On Friday, the USDA released its updated view on estimated planted and harvested grain acreage for the current U.S. growing season. Analysts continue to expect mediumterm crop prices to suffer due to rebounding supply, and today’s report further indicates that 2013 could be the year to replenish the country’s corn and soybean stocks.
Overall, there were few changes to the USDA’s prior (March) forecast, indicating the wet and cool Spring weather delayed, rather than prevented, most planned farm acreage. That said, as we’ve previously noted, the weather conditions over the coming summer months will drive the eventual yield more than the spring planting season.
For instance, farmers earlier this week reported that about 94% of the corn crop was listed in fair, good, or excellent condition (the other categories being very poor and poor), but this rate is common early in the growing season, as shown by a tightly bound multiyear average in the low-90s. It’s not until July and onward measurements of the crop that we see the wide range of weather-induced conditions–all the way from only 66% rated in the upper three categories last year to figures remaining near the 90%-plus range in 2009 and 2004. Importantly, planting dates seem to correlate only slightly with eventual conditions. In 2009, for instance, farmers faced late planting similar to this year, whereas 2012’s planting season was originally known for being among the earliest on record.

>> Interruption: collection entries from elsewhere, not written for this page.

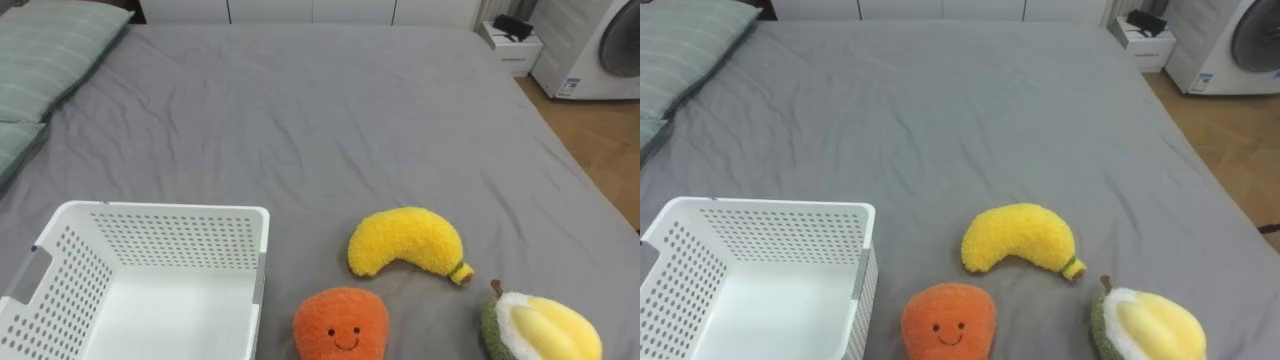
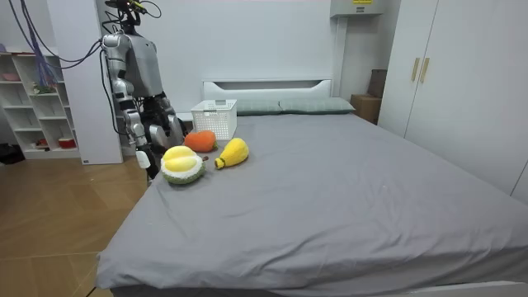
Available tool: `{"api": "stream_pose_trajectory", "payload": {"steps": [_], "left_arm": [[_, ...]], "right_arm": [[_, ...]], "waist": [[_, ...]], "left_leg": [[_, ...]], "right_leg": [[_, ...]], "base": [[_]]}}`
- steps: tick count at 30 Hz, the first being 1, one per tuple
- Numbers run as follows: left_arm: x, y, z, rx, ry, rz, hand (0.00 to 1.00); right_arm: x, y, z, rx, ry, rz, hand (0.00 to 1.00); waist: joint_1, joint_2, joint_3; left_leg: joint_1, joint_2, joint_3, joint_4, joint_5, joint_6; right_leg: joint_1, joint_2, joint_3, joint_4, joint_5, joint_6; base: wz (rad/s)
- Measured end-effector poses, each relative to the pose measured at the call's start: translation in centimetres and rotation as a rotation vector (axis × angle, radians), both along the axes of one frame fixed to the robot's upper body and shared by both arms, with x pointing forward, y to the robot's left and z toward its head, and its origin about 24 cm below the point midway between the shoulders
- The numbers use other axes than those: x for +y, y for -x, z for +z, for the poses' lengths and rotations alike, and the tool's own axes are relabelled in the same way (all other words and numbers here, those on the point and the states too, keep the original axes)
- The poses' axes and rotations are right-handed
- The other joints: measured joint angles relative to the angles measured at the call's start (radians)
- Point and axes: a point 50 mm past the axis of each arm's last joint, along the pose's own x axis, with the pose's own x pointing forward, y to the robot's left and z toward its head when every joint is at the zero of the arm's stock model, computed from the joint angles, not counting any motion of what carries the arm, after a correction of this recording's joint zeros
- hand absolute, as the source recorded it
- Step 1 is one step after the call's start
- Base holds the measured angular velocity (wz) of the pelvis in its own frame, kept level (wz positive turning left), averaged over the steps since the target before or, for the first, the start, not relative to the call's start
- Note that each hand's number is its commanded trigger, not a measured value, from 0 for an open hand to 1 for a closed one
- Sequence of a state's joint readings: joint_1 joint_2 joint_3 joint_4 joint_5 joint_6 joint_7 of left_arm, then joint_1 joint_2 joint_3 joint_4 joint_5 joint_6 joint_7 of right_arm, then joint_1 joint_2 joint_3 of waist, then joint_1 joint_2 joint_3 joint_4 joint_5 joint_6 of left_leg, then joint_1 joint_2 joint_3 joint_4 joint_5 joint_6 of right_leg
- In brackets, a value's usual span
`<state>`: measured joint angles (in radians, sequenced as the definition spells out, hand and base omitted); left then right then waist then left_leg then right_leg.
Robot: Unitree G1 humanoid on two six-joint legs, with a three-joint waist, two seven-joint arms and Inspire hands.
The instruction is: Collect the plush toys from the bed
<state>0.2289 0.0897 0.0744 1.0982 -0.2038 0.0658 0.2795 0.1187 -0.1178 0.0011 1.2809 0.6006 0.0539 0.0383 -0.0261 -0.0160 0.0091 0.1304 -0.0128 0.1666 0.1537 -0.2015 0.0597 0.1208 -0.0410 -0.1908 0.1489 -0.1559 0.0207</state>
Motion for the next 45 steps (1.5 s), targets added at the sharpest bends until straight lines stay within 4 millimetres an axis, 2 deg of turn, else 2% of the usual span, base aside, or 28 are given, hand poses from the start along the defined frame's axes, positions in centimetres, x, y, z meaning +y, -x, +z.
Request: {"api": "stream_pose_trajectory", "payload": {"steps": [7,13,16,20,22,24,27,31,34,36,38,41,42,43,44,45], "left_arm": [[0.1,0.2,0.1,0.005,-0.021,0.006,0.0],[0.2,0.2,0.1,0.005,-0.024,0.008,0.0],[0.2,0.2,0.1,0.006,-0.025,0.013,0.0],[0.5,0.4,0.1,0.003,-0.023,0.044,0.0],[0.8,0.6,0.2,0.002,-0.03,0.061,0.0],[1.5,0.9,0.4,-0.008,-0.048,0.101,0.0],[2.2,1.3,0.6,0.002,-0.069,0.117,0.0],[3.0,1.6,0.9,0.001,-0.088,0.153,0.0],[4.0,1.9,1.2,0.015,-0.119,0.137,0.0],[4.4,1.9,1.3,0.02,-0.127,0.128,0.0],[4.5,1.8,1.3,0.017,-0.13,0.124,0.0],[4.7,1.5,1.4,0.008,-0.134,0.122,0.0],[4.6,1.4,1.4,0.016,-0.132,0.101,0.0],[4.6,1.4,1.4,0.018,-0.132,0.09,0.0],[4.5,1.2,1.4,0.017,-0.132,0.078,0.0],[4.5,1.1,1.4,0.016,-0.133,0.073,0.0]], "right_arm": [[0.0,0.1,0.0,0.0,-0.006,-0.002,0.0],[0.0,0.2,0.0,0.003,-0.009,-0.016,0.0],[0.0,1.0,0.0,0.015,-0.012,-0.045,0.0],[-0.3,1.9,0.0,0.031,-0.007,-0.113,0.0],[-0.7,3.1,0.1,0.055,0.006,-0.175,0.0],[-1.3,4.7,0.3,0.096,0.04,-0.274,0.0],[-2.6,6.0,0.7,0.15,0.098,-0.345,0.0],[-5.0,6.2,1.4,0.167,0.188,-0.442,0.0],[-8.1,3.9,2.6,0.12,0.312,-0.415,0.0],[-10.4,0.6,4.0,0.037,0.429,-0.36,0.0],[-11.5,-1.8,5.1,-0.053,0.493,-0.34,0.0],[-12.7,-5.7,7.2,-0.19,0.584,-0.281,0.0],[-12.9,-7.4,8.3,-0.244,0.637,-0.236,0.0],[-12.9,-8.3,8.9,-0.276,0.665,-0.206,0.0],[-12.8,-9.9,10.1,-0.345,0.709,-0.156,0.0],[-12.5,-11.3,11.2,-0.403,0.743,-0.114,0.0]], "waist": [[0.001,-0.004,-0.0005],[0.001,-0.009,-0.0051],[0.001,-0.011,-0.0079],[-0.003,-0.016,-0.0076],[-0.005,-0.023,-0.0051],[-0.013,-0.034,-0.0057],[-0.027,-0.042,-0.0072],[-0.038,-0.052,-0.0071],[-0.053,-0.071,-0.0058],[-0.056,-0.085,-0.006],[-0.058,-0.095,-0.0056],[-0.053,-0.104,-0.0038],[-0.053,-0.102,-0.005],[-0.054,-0.099,-0.0052],[-0.052,-0.096,-0.0086],[-0.049,-0.095,-0.0079]], "left_leg": [[0.001,0.0,0.003,-0.002,0.0,0.0],[0.001,0.0,0.003,-0.001,0.0,0.0],[0.002,0.0,0.002,-0.002,0.0,0.0],[0.005,0.0,0.001,-0.003,0.0,0.0],[0.013,0.0,0.0,-0.004,0.0,0.0],[0.013,0.0,-0.003,-0.003,0.0,-0.001],[0.005,0.0,0.0,-0.001,-0.001,0.0],[0.003,0.0,0.012,-0.002,-0.001,0.0],[-0.001,0.001,0.019,-0.002,0.0,0.0],[-0.002,0.001,0.022,-0.002,0.0,0.001],[-0.003,0.002,0.022,-0.002,0.0,0.001],[-0.005,0.002,0.023,-0.003,0.0,0.0],[-0.015,0.002,0.024,-0.002,0.0,0.0],[-0.02,0.002,0.024,-0.001,0.0,0.0],[-0.032,0.003,0.024,-0.001,0.0,0.001],[-0.032,0.004,0.027,-0.001,0.001,0.0]], "right_leg": [[0.0,0.001,0.003,-0.003,0.001,0.0],[0.0,0.001,-0.001,-0.003,0.001,0.0],[0.002,0.001,0.0,0.001,0.001,0.0],[0.01,0.0,0.001,0.0,0.0,0.0],[0.018,-0.001,-0.002,-0.004,-0.002,0.001],[0.022,0.0,-0.004,-0.008,-0.003,0.001],[0.012,0.0,0.002,-0.005,-0.003,0.001],[-0.002,0.001,0.017,0.006,-0.003,0.0],[-0.01,-0.001,0.013,0.008,-0.002,-0.001],[-0.014,0.003,0.024,0.008,0.002,0.0],[-0.015,0.004,0.024,0.006,0.003,0.0],[-0.019,0.004,0.025,0.006,0.005,0.0],[-0.027,0.004,0.025,0.007,0.005,0.0],[-0.033,0.004,0.025,0.008,0.005,0.0],[-0.042,0.004,0.028,0.014,0.006,-0.001],[-0.051,0.004,0.027,0.022,0.007,-0.002]], "base": [[0.0],[0.0],[0.0],[0.0],[0.05],[0.03],[-0.04],[-0.13],[-0.07],[-0.07],[0.0],[0.0],[0.0],[0.0],[0.0],[0.0]]}}
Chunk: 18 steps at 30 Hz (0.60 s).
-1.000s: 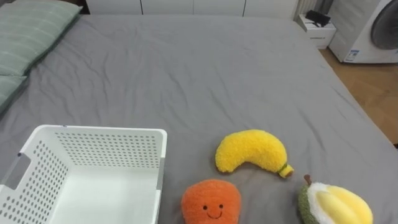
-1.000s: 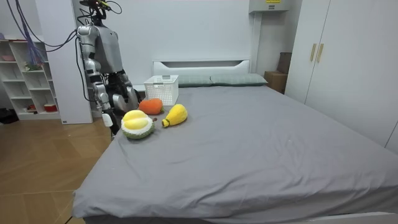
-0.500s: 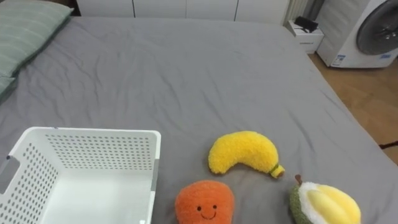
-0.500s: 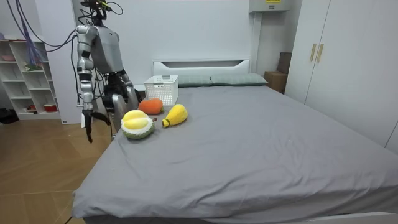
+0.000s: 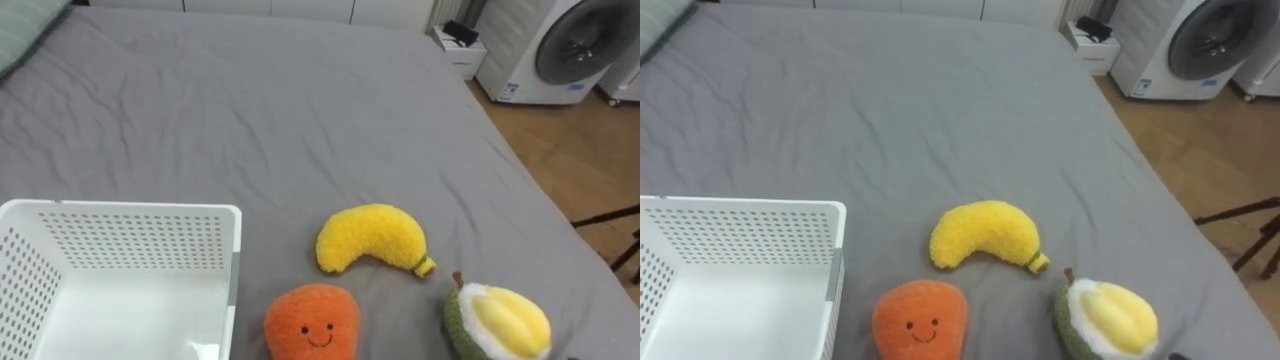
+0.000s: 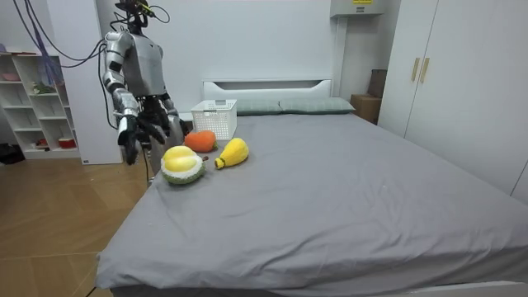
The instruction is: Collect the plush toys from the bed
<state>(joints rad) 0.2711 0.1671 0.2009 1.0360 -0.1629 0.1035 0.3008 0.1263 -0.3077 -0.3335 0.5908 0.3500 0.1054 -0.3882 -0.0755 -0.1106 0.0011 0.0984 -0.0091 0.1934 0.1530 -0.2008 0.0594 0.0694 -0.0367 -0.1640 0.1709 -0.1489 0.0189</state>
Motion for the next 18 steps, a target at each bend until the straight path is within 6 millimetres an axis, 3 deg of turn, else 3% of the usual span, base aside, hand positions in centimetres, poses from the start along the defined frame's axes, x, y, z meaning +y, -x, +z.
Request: {"api": "stream_pose_trajectory", "payload": {"steps": [5,8,12,13,18], "left_arm": [[0.0,-0.5,0.0,0.004,-0.006,-0.042,0.0],[-0.1,-0.8,0.0,0.003,-0.008,-0.067,0.0],[-0.5,-1.2,-0.1,0.002,0.001,-0.096,0.0],[-0.5,-1.2,-0.1,0.003,0.002,-0.096,0.0],[-0.5,-1.1,-0.1,-0.005,0.008,-0.098,0.0]], "right_arm": [[1.7,-3.8,3.1,-0.05,0.214,0.224,0.0],[2.5,-4.7,3.4,-0.039,0.282,0.313,0.0],[3.4,-5.0,2.8,-0.002,0.269,0.409,0.0],[3.5,-5.0,2.6,0.01,0.265,0.425,0.0],[4.5,-3.6,-0.5,0.17,0.144,0.559,0.0]], "waist": [[0.022,0.006,0.0044],[0.037,0.01,0.0049],[0.048,0.017,0.0029],[0.051,0.024,0.0055],[0.059,0.028,0.0021]], "left_leg": [[-0.004,0.006,0.019,-0.003,0.001,-0.001],[-0.008,0.006,0.008,-0.002,0.001,-0.001],[-0.017,0.004,-0.004,-0.002,0.001,-0.001],[-0.017,0.004,-0.004,-0.002,0.001,-0.001],[-0.014,0.003,-0.008,-0.001,0.001,-0.001]], "right_leg": [[-0.005,0.002,-0.003,0.001,0.002,-0.002],[-0.002,0.001,-0.011,0.0,0.002,-0.002],[0.001,-0.003,-0.027,0.001,0.003,-0.001],[0.001,-0.002,-0.027,0.001,0.003,-0.001],[0.007,-0.004,-0.03,-0.001,0.003,-0.001]], "base": [[-0.03],[0.05],[0.08],[0.05],[0.01]]}}
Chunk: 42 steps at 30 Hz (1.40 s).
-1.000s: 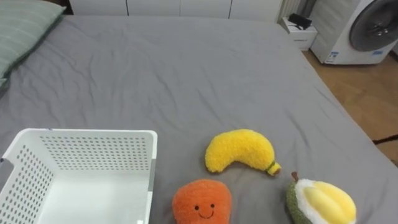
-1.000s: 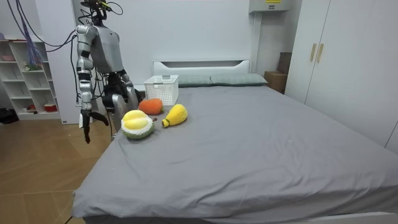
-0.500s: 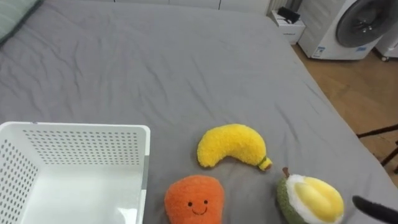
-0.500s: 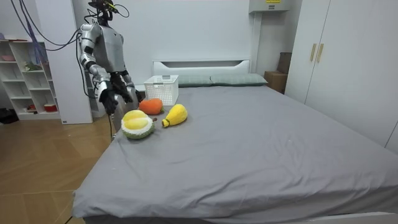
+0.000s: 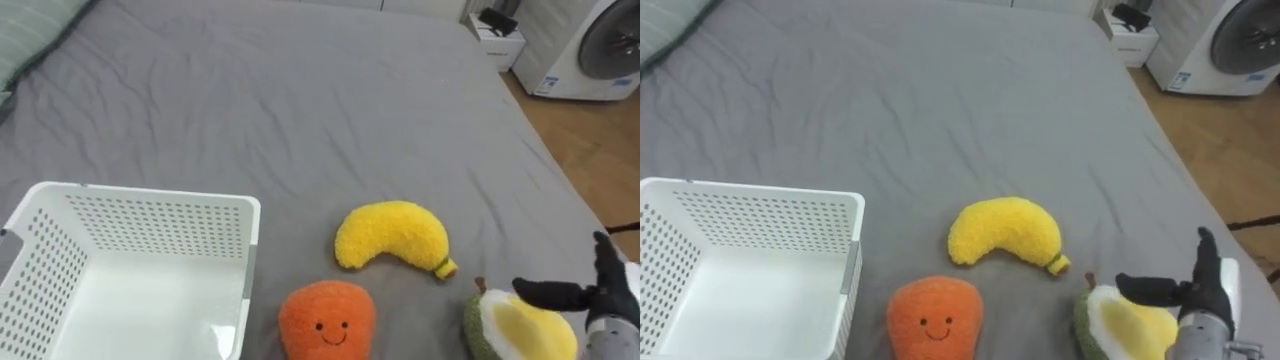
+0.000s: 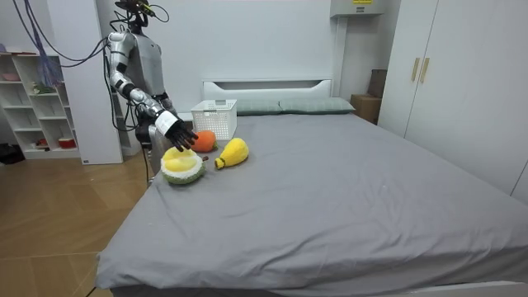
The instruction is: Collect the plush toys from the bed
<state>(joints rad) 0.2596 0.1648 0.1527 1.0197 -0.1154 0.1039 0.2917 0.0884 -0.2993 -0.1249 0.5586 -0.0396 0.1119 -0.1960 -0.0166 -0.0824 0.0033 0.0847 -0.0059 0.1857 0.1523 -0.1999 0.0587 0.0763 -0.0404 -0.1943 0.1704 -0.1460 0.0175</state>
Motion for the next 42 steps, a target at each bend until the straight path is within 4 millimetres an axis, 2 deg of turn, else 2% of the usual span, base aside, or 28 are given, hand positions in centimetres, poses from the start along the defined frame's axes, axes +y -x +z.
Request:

Our overarching point is this: weather is inherently unpredictable, but we believe grain farmers worldwide are incentivized to plant as much as possible so long as prices are above their costs. We estimate prevailing corn, soybean, and wheat prices are still well higher than marginal cost, and while the planting and harvesting process will benefit machinery OEMs, the resulting oversupply and fall in crop prices, cash receipts, and farm income will create a more difficult follow-on selling season. As such, we recommend larger margins of safety than current levels before investing in these names.